Han Sen pensó que el melocotón inferior estaba garantizado por las cinco mariquitas. No creía que la serpiente rosada y la bestia azul tuvieran alguna posibilidad contra ellas.

Una cosa que Han Sen no entendía, sin embargo, era la relación entre la mariquita dorada y las mariquitas de alas doradas. Eran súper criaturas reales, no unos bichos negros que habían sido creados como una forma de arma.

Si la mariquita dorada daba a luz a las cuatro mariquitas de alas doradas, entonces la segunda generación sería más fuerte que la madre. Pero no fue así, porque la mariquita dorada era evidentemente más fuerte que las otras cuatro.

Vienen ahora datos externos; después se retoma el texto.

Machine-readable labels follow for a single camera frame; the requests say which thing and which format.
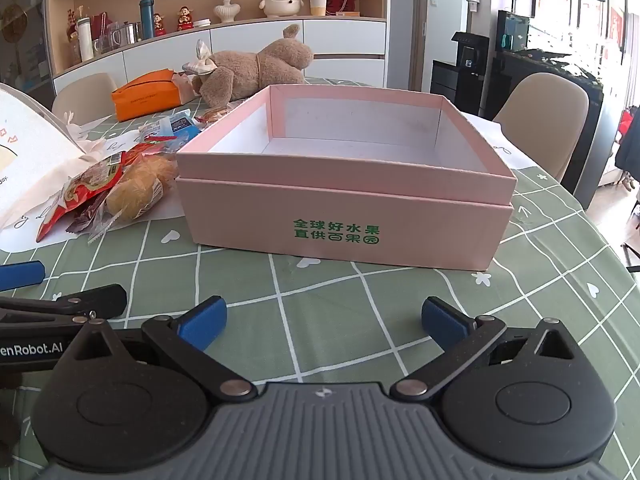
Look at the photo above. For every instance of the yellow bread packet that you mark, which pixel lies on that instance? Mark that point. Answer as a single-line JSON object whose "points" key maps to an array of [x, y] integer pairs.
{"points": [[132, 195]]}

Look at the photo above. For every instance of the small red figurine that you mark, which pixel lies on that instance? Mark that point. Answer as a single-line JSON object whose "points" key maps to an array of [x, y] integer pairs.
{"points": [[160, 25]]}

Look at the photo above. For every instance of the small blue snack packet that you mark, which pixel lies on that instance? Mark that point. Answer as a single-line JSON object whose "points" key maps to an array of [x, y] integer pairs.
{"points": [[182, 125]]}

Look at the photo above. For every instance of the orange tissue box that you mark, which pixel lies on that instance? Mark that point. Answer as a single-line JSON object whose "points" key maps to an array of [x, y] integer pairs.
{"points": [[145, 95]]}

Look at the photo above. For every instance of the white and wood cabinet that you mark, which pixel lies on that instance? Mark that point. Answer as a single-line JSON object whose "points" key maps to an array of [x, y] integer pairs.
{"points": [[250, 40]]}

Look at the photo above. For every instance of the green checkered tablecloth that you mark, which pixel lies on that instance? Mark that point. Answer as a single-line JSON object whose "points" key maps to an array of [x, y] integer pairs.
{"points": [[350, 320]]}

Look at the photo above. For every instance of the dark brown snack packet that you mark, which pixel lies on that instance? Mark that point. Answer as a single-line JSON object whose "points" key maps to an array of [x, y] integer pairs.
{"points": [[82, 220]]}

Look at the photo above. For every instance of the dark glass cabinet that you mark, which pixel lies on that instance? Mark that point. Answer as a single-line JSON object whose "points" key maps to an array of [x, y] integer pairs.
{"points": [[20, 35]]}

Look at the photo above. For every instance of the white round tin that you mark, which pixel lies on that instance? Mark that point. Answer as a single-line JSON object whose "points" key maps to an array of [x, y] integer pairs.
{"points": [[202, 23]]}

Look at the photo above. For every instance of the white bottle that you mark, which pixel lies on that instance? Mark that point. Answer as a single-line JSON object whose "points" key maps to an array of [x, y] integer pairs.
{"points": [[85, 40]]}

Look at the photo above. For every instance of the black water dispenser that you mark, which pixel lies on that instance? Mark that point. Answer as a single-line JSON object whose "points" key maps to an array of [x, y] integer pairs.
{"points": [[462, 72]]}

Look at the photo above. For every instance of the pink cardboard box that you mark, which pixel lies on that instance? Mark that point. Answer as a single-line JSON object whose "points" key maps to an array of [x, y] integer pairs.
{"points": [[350, 230]]}

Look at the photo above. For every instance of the red snack packet with picture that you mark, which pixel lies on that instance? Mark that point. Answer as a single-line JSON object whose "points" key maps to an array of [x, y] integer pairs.
{"points": [[85, 185]]}

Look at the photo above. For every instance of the glass pitcher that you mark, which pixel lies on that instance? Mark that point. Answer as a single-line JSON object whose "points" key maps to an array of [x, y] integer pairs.
{"points": [[107, 36]]}

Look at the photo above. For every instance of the small red-brown snack packet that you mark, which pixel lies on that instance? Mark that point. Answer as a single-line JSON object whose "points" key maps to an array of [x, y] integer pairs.
{"points": [[212, 116]]}

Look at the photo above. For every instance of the brown plush toy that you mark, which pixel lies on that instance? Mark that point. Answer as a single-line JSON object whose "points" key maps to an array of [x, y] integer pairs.
{"points": [[270, 67]]}

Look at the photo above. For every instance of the beige chair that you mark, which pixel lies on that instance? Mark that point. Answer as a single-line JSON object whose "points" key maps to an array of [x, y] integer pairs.
{"points": [[85, 97], [545, 120]]}

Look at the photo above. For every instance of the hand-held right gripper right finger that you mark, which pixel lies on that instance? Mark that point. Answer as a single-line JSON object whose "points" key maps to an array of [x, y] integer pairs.
{"points": [[444, 320]]}

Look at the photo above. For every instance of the red cloth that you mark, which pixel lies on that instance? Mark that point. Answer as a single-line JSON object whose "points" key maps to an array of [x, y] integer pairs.
{"points": [[628, 120]]}

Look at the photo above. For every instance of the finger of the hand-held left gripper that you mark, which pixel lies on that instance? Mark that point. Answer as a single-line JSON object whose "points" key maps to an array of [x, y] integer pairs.
{"points": [[100, 300], [20, 276]]}

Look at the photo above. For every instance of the blue thermos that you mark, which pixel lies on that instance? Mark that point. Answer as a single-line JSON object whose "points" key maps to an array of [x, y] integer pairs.
{"points": [[146, 17]]}

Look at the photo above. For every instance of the white printed bag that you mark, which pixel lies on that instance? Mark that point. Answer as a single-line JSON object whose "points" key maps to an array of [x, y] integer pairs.
{"points": [[30, 150]]}

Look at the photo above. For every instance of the metal mug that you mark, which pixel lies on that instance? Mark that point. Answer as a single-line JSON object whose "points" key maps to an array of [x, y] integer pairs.
{"points": [[129, 33]]}

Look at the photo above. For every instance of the white vase with flowers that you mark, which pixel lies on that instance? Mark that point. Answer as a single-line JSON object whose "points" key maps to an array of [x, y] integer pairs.
{"points": [[226, 10]]}

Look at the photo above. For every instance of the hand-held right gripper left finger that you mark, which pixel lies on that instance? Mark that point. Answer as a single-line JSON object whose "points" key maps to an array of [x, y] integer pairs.
{"points": [[205, 321]]}

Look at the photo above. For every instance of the dark jacket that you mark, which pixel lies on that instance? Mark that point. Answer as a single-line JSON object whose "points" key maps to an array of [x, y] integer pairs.
{"points": [[629, 152]]}

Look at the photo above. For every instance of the fish tank with black frame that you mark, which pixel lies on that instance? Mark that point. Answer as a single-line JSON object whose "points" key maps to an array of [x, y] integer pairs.
{"points": [[515, 30]]}

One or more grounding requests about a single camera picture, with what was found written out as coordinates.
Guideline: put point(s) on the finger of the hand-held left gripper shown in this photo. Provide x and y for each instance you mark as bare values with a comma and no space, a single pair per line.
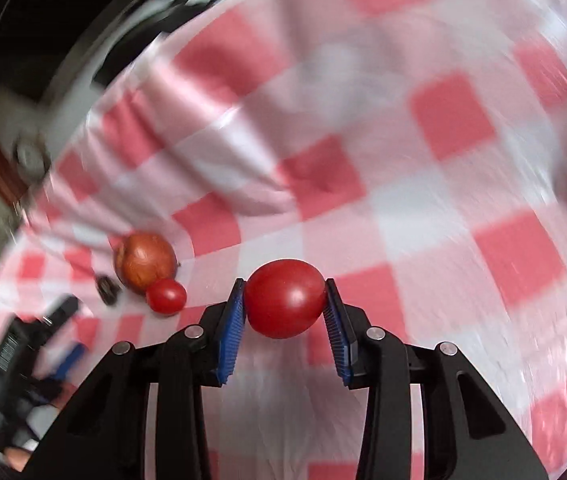
70,360
60,312

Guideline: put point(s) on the small dark passion fruit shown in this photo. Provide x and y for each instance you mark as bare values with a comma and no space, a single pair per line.
108,291

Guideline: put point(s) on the small red tomato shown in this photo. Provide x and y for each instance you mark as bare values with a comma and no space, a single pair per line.
166,297

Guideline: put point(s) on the red apple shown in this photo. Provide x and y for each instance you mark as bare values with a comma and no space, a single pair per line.
146,260

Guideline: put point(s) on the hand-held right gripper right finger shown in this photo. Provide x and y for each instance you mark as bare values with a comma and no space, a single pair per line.
338,345

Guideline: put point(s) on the large red tomato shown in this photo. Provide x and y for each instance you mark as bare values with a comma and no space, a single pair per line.
286,300

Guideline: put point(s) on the red white checked tablecloth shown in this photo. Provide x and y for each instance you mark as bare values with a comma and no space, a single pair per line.
388,160

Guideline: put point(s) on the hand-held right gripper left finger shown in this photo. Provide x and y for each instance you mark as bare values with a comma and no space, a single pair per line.
228,345

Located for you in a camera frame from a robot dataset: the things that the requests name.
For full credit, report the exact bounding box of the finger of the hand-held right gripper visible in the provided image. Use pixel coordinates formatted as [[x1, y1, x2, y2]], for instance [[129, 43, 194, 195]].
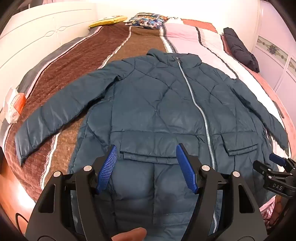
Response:
[[269, 153, 296, 171], [253, 160, 278, 180]]

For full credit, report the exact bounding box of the black folded jacket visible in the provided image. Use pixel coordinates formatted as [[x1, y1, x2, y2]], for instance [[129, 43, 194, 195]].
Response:
[[223, 27, 260, 73]]

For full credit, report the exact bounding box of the person's right forearm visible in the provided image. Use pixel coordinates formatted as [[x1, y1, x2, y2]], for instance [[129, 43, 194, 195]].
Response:
[[259, 197, 287, 230]]

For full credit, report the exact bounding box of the lilac wardrobe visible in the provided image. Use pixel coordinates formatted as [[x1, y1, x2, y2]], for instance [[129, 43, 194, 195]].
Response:
[[250, 0, 296, 98]]

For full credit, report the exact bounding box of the person's left hand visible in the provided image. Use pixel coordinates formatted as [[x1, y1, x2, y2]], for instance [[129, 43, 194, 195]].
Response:
[[111, 228, 148, 241]]

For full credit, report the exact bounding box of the black phone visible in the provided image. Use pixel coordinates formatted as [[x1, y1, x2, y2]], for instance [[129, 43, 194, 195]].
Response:
[[273, 101, 284, 119]]

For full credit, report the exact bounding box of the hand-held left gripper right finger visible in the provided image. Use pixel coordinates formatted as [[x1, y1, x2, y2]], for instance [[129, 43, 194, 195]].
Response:
[[176, 143, 271, 241]]

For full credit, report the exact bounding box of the white headboard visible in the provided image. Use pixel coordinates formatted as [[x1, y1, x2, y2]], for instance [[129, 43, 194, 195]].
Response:
[[0, 5, 100, 109]]

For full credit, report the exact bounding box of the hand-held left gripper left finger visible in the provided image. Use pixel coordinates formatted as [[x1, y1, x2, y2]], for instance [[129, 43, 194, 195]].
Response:
[[25, 145, 118, 241]]

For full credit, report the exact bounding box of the cartoon printed pillow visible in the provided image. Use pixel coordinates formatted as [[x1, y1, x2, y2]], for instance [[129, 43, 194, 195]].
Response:
[[125, 13, 170, 30]]

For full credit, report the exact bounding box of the salmon pink bedsheet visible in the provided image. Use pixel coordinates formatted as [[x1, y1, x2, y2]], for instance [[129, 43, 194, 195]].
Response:
[[183, 20, 296, 160]]

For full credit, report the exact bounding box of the yellow pillow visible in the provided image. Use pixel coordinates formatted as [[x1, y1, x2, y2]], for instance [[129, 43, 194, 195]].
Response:
[[89, 15, 128, 28]]

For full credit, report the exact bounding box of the brown striped blanket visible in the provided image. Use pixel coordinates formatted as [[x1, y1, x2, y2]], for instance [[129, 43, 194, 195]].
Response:
[[5, 22, 176, 202]]

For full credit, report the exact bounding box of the white orange plastic bag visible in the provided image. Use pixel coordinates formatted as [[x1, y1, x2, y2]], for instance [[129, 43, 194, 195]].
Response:
[[0, 85, 26, 124]]

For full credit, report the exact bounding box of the teal quilted jacket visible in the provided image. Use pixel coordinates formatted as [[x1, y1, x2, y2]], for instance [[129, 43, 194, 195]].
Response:
[[14, 48, 289, 241]]

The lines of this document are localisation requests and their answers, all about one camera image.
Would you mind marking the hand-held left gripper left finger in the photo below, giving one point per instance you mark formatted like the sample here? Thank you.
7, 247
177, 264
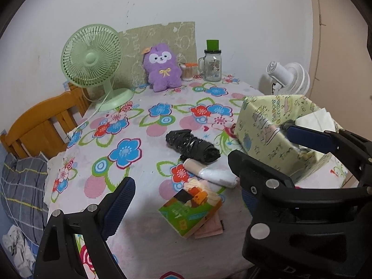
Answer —
122, 206

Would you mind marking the beige door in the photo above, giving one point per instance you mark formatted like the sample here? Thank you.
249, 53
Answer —
328, 35

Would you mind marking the green desk fan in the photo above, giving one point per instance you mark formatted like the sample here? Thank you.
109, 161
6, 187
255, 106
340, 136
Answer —
90, 58

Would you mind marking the purple plush toy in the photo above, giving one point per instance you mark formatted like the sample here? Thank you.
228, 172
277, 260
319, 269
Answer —
162, 75

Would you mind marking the yellow cartoon print box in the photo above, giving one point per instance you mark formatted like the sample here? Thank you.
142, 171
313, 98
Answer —
261, 128

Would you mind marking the pink packet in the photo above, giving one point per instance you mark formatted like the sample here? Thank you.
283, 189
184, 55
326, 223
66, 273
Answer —
210, 226

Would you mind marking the glass jar with green lid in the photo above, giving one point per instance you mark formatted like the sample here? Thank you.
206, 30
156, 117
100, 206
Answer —
213, 66

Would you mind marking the beige white sock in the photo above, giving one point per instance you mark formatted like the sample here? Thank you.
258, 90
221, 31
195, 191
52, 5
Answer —
215, 177

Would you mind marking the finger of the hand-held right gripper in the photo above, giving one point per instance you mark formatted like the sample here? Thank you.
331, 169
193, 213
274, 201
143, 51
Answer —
311, 139
255, 168

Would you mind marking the white cloth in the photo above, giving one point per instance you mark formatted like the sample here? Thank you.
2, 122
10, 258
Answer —
316, 119
16, 244

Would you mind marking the small orange-lidded glass bottle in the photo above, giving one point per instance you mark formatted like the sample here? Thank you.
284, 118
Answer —
189, 72

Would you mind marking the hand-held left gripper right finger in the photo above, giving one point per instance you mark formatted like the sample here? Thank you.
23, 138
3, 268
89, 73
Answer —
247, 200

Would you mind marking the black bundle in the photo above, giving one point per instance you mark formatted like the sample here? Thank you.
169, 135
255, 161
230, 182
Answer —
189, 146

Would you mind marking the green patterned board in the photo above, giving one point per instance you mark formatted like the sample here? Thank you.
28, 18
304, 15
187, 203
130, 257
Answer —
133, 43

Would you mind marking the white standing fan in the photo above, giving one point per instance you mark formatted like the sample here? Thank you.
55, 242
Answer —
296, 78

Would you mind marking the grey plaid blanket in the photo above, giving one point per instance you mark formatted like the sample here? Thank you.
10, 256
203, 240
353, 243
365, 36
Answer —
23, 191

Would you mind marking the white crumpled cloth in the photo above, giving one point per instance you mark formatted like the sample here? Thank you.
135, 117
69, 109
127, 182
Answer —
16, 244

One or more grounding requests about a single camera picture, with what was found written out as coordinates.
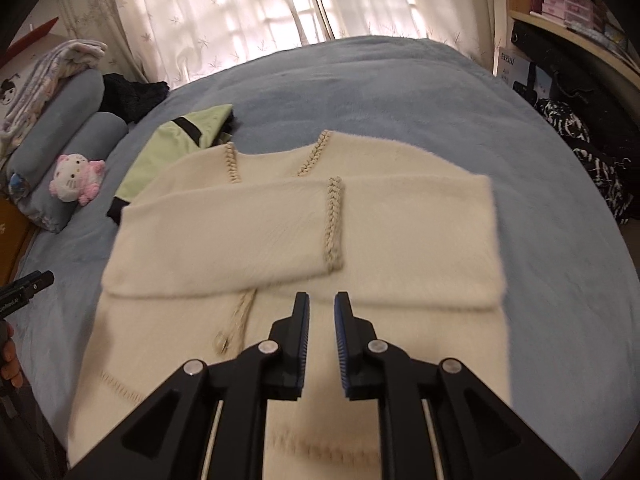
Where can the black fuzzy garment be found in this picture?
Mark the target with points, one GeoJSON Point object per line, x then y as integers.
{"type": "Point", "coordinates": [130, 97]}

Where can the orange wooden headboard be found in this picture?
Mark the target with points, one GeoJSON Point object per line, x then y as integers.
{"type": "Point", "coordinates": [12, 235]}

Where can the black white patterned cloth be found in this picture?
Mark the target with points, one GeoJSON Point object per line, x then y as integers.
{"type": "Point", "coordinates": [600, 170]}

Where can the black clothes heap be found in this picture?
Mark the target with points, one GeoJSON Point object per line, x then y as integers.
{"type": "Point", "coordinates": [575, 75]}

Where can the white purple patterned folded blanket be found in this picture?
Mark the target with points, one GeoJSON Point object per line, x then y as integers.
{"type": "Point", "coordinates": [45, 70]}

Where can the person's left hand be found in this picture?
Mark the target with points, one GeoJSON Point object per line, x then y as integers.
{"type": "Point", "coordinates": [10, 355]}

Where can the stack of pink boxes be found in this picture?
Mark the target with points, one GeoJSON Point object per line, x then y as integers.
{"type": "Point", "coordinates": [565, 5]}

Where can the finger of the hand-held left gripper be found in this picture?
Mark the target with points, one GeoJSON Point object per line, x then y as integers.
{"type": "Point", "coordinates": [35, 285]}

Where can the cartoon face wall sticker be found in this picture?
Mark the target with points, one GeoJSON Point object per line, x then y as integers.
{"type": "Point", "coordinates": [10, 87]}

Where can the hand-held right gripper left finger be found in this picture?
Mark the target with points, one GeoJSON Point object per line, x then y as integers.
{"type": "Point", "coordinates": [300, 340]}

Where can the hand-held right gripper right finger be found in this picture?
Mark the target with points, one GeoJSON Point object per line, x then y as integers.
{"type": "Point", "coordinates": [344, 345]}

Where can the blue rolled pillow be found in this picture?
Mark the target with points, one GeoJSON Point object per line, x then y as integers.
{"type": "Point", "coordinates": [100, 132]}
{"type": "Point", "coordinates": [70, 105]}

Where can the sheer leaf-patterned curtain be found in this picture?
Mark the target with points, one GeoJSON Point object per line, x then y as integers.
{"type": "Point", "coordinates": [210, 15]}
{"type": "Point", "coordinates": [410, 0]}

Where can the white cardboard box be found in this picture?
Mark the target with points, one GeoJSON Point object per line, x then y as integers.
{"type": "Point", "coordinates": [510, 67]}

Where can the cream knit cardigan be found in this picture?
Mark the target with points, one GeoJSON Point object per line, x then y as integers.
{"type": "Point", "coordinates": [400, 235]}

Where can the small blue round toy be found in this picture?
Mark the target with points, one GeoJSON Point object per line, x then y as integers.
{"type": "Point", "coordinates": [17, 184]}

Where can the red wall shelf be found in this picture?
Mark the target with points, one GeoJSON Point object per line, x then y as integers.
{"type": "Point", "coordinates": [30, 35]}

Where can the pink cat plush toy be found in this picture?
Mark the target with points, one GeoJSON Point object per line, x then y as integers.
{"type": "Point", "coordinates": [70, 177]}

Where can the light green garment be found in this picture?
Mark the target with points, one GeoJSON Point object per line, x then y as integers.
{"type": "Point", "coordinates": [165, 145]}

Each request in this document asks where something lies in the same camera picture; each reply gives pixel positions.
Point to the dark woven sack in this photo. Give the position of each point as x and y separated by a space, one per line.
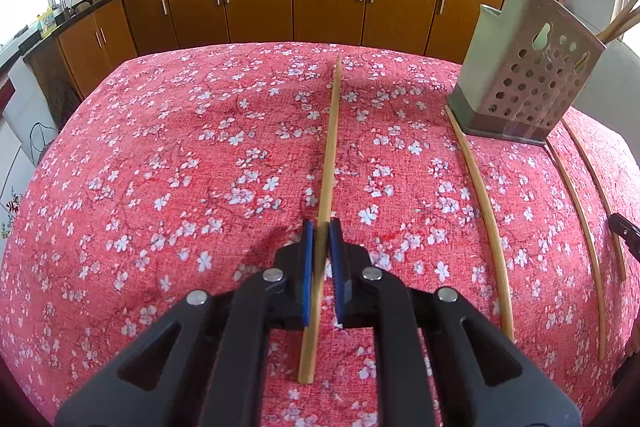
65 99

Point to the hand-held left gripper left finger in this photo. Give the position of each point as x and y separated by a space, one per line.
306 277

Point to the metal faucet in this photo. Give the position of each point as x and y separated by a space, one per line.
61 2

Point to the green perforated utensil holder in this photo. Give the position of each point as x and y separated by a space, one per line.
525 72

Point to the red floral tablecloth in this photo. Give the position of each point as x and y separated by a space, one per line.
175 207

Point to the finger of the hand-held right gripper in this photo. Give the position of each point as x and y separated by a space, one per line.
627 237

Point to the yellow detergent bottle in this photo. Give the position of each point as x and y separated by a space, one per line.
48 23

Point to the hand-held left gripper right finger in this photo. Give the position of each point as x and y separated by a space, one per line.
340 277

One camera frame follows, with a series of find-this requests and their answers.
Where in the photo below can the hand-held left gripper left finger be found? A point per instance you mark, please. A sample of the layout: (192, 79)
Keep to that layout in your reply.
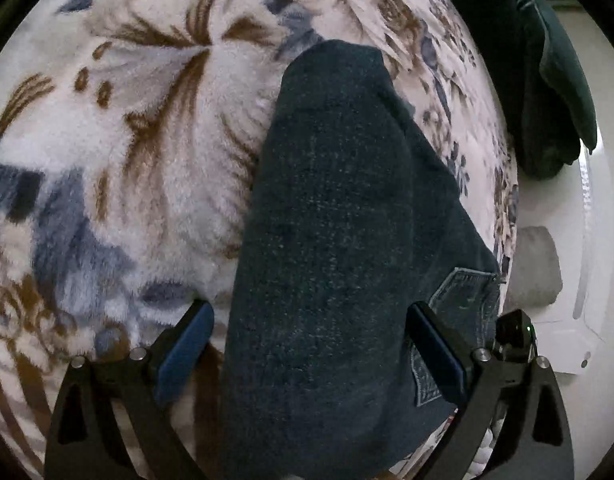
(184, 355)

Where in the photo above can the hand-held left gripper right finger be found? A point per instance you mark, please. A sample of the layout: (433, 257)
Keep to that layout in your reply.
(437, 355)

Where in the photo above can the dark blue jeans pants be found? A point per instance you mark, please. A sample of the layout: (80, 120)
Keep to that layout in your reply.
(327, 260)

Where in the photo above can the grey cloth piece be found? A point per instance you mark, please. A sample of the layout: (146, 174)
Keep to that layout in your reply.
(534, 265)

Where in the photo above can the red checked bedsheet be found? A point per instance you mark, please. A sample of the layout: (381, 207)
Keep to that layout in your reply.
(424, 457)

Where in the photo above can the floral fleece blanket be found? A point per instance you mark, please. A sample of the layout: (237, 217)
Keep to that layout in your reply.
(137, 160)

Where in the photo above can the dark green plush blanket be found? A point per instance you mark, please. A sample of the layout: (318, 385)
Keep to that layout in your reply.
(487, 60)

Pero sin importar su relación o lo que sugiriera, a Han Sen no le podía importar menos en ese momento. Todo lo que quería era regresar al Palacio de Cristal donde estaba a salvo. Allí, podría cenar con seguridad el melocotón sagrado y practicar su Sutra Dongxuan. Tal vez podría terminar su primer nivel ahora, que era su objetivo final.

Afortunadamente, su viaje de regreso fue sin incidentes, y llegó al Palacio de Cristal sano y salvo. Sacó el melocotón de sus bolsillos, y todo el palacio de cristal de repente olía a un maravilloso aroma frutal. Una luz sagrada acarició el melocotón, y su piel transparente era una fina membrana que separaba el mundo exterior y el carnoso jugo divino del interior. El agradable aroma no podía ser retenido por la piel.

El zorro plateado abrió su mandíbula y saltó al melocotón, intentando tragárselo entero.

Pero Han Sen estaba bien preparado para esto, y ordenó a la Ángel Santa que agarrase al zorro plateado. No importaba cuánto luchara, o hiciera, no conseguiría ni una pizca de ese melocotón.

“¡Ja, ja! Lo siento, zorro plateado. Pero este melocotón es mío, ¿por qué no vas a comer un caramelo o algo así?” Han Sen sacó una píldora de GenoCreación para alimentar al zorro plateado.

Al zorro plateado le encantaba comer una píldora GenoCreación cada día, pero ahora, ni siquiera la miraba. Todo lo que el zorro plateado quería era ese glorioso melocotón.